● Your assignment
Copy every line of the data below exactly as given, except for the pictures.

● Supplied information
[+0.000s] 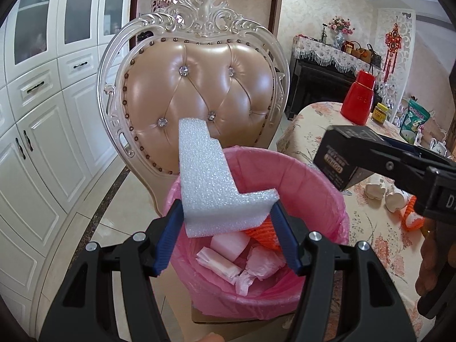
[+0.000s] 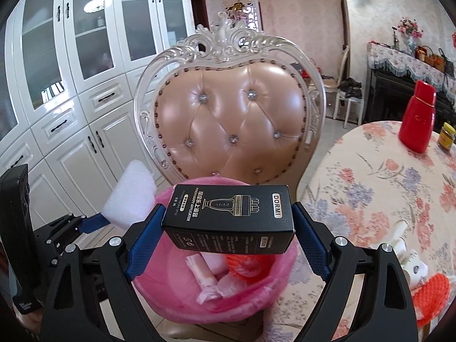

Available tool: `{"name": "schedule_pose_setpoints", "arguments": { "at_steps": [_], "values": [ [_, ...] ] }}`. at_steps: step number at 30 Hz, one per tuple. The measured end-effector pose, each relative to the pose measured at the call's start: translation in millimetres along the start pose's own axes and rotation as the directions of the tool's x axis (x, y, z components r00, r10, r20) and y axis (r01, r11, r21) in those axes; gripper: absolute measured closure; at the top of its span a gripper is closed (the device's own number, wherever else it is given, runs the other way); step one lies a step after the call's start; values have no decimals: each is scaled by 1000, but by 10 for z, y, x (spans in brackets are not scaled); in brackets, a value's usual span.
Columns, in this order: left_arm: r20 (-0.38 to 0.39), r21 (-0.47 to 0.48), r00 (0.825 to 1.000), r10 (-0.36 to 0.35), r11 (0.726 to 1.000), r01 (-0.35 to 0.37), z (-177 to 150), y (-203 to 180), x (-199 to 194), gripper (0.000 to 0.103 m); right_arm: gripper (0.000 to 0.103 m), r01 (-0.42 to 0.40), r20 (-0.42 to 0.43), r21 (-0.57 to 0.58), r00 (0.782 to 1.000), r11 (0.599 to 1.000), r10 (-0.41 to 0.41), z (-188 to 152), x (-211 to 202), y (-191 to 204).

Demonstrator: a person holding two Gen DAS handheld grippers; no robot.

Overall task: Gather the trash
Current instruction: 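Open both tools to drop the foam piece and box into the bin, then move both tools back over the remaining table trash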

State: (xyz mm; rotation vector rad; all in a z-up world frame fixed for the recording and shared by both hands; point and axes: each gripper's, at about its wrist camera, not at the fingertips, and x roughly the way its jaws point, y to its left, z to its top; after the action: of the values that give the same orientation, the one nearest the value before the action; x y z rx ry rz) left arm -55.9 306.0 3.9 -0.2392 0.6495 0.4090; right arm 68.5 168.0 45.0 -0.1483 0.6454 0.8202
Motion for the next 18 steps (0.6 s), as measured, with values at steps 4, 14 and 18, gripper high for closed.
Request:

● Solution to the exercise
[+0.000s] 
[+0.000s] 

Available tool: `{"name": "schedule_pose_setpoints", "arguments": { "at_steps": [_], "values": [ [_, ...] ] }}`. at_steps: step number at 30 Hz, one per tuple. The measured end-effector pose, each relative to the pose measured at the call's start: translation in millimetres along the start pose's own axes and rotation as the directions of the tool's x axis (x, y, z components r00, r10, r20) and y axis (r01, r11, r21) in those axes; gripper: absolute measured closure; at the top of its span a gripper is closed (the device's own number, wherever else it is given, runs the other way); step one lies a step after the call's start; values have no decimals: each is scaled by 1000, but by 10 for z, y, x (spans in brackets are not scaled); in brackets, a value's usual span.
Columns, in this order: left_arm: r20 (-0.38 to 0.39), r21 (-0.47 to 0.48), r00 (0.825 to 1.000), r10 (-0.36 to 0.35), r11 (0.726 to 1.000), r01 (-0.35 to 0.37), z (-177 to 150), y (-203 to 180), x (-199 to 194), gripper (0.000 to 0.103 m); right_arm: gripper (0.000 to 0.103 m), r01 (-0.42 to 0.40), r20 (-0.42 to 0.43), r21 (-0.57 to 0.58), r00 (0.782 to 1.000), r11 (0.599 to 1.000), r10 (-0.41 to 0.41), z (-188 to 152), x (-211 to 202), y (-191 to 204).

Demonstrator: a person holding two Gen DAS handheld grippers; no robot.

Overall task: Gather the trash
Current instruction: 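Open both tools to drop the foam piece and box into the bin, then move both tools back over the remaining table trash
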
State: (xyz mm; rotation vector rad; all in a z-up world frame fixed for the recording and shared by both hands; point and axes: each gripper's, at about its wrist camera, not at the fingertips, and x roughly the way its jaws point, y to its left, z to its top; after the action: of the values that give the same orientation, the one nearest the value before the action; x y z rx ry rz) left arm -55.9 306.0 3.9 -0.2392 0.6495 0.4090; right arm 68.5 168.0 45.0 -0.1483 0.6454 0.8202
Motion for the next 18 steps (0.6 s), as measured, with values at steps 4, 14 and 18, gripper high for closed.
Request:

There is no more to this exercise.